To determine whether fatty acids synthesized in the host plant can be transferred to the AM fungus, we genetically engineered lauric acid (C12:0 fatty acid) synthesis in M. truncatula roots. Umbellularia californica lauroyl-ACP thioesterase (UcFatB) terminates acyl-chain elongation in fatty acid biosynthesis early by releasing the medium-chain fatty acid, lauric acid, from ACP (17). We found that overexpression of UcFatB increased the amount of lauric acid to 2.5 mol % in root fatty acids, representing a >25-fold increase relative to the empty vector–transformed control (Fig. 1E and fig. S4). Cis-palmitvaccenic acid (C16:1ω5) is normally absent from plant roots and has been used as an AM fungal marker (6). Plants overexpressing UcFatB displayed a >12-fold increase compared with the empty vector–transformed control in fungal lauric acids or triglyceride (TAG) (C44:2, C16:1–C16:1–C12:0) containing C16:1ω5 fatty acid in addition to C12:0 in the ERM or IRM/R (Fig. 1F and fig. S4). This result supports that fatty acids are transferred from the host root to the AM fungus.

RAM2 synthesizes 2-monoacylglycerols for accumulation of extracellular lipid polyesters such as cutin on the surface of shoot organs (1820). Mutant ram2 plants are deficient in AM fungal colonization when grown as a monoculture (individual plant) (20) or cultivated together with another ram2 plant (Fig. 2A). However, this mutant can be colonized with high expression of PHOSPHATE TRANSPORTER 4 by R. irregularis when cultivated together with a wild-type nurse plant to increase inoculums strength, although ram2 roots contain fewer fully developed arbuscules than wild-type roots in nurse plants (Fig. 2, A and B, and fig. S5). The fact that R. irregularis colonization of ram2 roots occurs in the presence of a nurse plant (Fig. 2, A and B) allowed us to test whether RAM2 is required for the accumulation of plant-derived fatty acids in AM fungi. When we expressed UcFatB in ram2 roots (ram2-UcFatB), the fungal TAG (C44:2) and lauric acid did not accumulate in the IRM/R and ERM associated with these plants in the presence of a wild-type nurse plant (Fig. 2, C and D, and fig. S6). These data suggest that 2-monoacylglycerols synthesized by RAM2 are required for the transport of fatty acid species from the root to the AM fungus.

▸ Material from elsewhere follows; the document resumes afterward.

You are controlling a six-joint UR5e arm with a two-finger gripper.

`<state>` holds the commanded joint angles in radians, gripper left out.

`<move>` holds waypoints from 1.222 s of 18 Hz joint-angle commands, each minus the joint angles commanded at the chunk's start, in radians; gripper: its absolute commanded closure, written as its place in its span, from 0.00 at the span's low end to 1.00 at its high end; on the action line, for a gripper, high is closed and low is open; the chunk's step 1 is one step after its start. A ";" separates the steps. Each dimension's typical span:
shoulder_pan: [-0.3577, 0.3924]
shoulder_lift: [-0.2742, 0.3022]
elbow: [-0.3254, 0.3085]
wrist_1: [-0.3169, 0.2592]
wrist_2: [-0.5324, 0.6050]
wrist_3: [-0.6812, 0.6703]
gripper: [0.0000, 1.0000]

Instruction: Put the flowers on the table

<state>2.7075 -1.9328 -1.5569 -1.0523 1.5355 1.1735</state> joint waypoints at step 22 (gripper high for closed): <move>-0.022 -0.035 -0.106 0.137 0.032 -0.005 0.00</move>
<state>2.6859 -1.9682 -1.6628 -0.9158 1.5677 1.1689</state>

Fig. 2 Fatty acid transfer from plant to AM fungus requires RAM2.

(A) Quantification of R. irregularis colonization in ram2 and wild-type (WT) plants grown with a ram2 or WT nurse plant at 42 dpi. The tester plant is labeled in red, and the nurse plant is labeled in black. (B) Images of WGA-AF488–stained arbuscules (left); bright-field (BF) images (middle); and WGA-AF488–BF merge images (right). (C) Lauric acid content of WT-EV, WT-UcFatB, ram2-EV, and ram2-UcFatB roots without R. irregularis infection. (D) Lauric acid content in ERM associated with WT-EV, WT-UcFatB, ram2-EV, and ram2-UcFatB plants. ram2 plants grew in the presence of a WT nurse plant (fig. S6A). WT plants grew as a monoculture. ram2 plants are deficient in AM fungal colonization when cultivated together with another ram2 plant (A). The ERM was collected from R. irregularis–colonized sand at 42 dpi. These experiments were repeated three times with similar results. Scale bar, 30 μm. Values are the mean ± SE of measurements performed on 8 to 12 plants. *P < 0.01 (Student’s t test).

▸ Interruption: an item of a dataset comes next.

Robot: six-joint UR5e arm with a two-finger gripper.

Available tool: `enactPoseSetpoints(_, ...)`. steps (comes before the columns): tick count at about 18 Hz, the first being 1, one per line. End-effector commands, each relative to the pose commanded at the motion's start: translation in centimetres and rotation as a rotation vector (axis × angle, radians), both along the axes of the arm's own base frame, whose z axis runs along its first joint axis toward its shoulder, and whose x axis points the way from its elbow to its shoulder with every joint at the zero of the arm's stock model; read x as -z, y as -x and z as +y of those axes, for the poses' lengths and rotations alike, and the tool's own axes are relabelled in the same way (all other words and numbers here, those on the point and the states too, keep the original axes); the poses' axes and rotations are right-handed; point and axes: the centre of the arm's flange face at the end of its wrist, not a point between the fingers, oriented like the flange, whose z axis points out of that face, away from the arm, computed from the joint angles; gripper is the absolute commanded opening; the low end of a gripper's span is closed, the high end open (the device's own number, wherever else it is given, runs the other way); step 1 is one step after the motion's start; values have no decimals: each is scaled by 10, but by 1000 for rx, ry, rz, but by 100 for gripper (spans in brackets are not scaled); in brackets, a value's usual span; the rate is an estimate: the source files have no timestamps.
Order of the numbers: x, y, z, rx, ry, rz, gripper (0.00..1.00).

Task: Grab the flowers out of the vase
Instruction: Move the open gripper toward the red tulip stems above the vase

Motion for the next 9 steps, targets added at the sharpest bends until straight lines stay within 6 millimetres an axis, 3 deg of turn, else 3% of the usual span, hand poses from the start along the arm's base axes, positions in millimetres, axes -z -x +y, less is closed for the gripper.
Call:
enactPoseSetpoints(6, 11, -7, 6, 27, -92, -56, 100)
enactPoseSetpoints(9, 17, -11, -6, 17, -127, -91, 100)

The heterodimeric adenosine triphosphate (ATP)–binding cassette (ABC) transporters STR (stunted arbuscule) and STR2 are specifically localized in the peri-arbuscular membrane and are required for AM symbiosis (21, 22). STR and STR2 are half-transporter proteins of the ABCG subfamily, of which ABCG11 and -12 are required for the accumulation of wax and cutin (23). Co-overexpressing STR and STR2 in Medicago roots and Arabidopsis leaves led to higher accumulation of extracellular lipid polyesters, such as cutin monomers (Fig. 3A and figs. S7 and S8). The effect was limited to specific monomers—notably, 16:0-α,ω-dicarboxylic acid (DCA) and 18:2-DCA (Fig. 3B). Consistent with the low level of STR and STR2 expression under nonmycorrhizal conditions (21), we found no differences in the composition of cutin monomers in leaves or roots of wild-type and str plants without mycorrhizal infection (fig. S9).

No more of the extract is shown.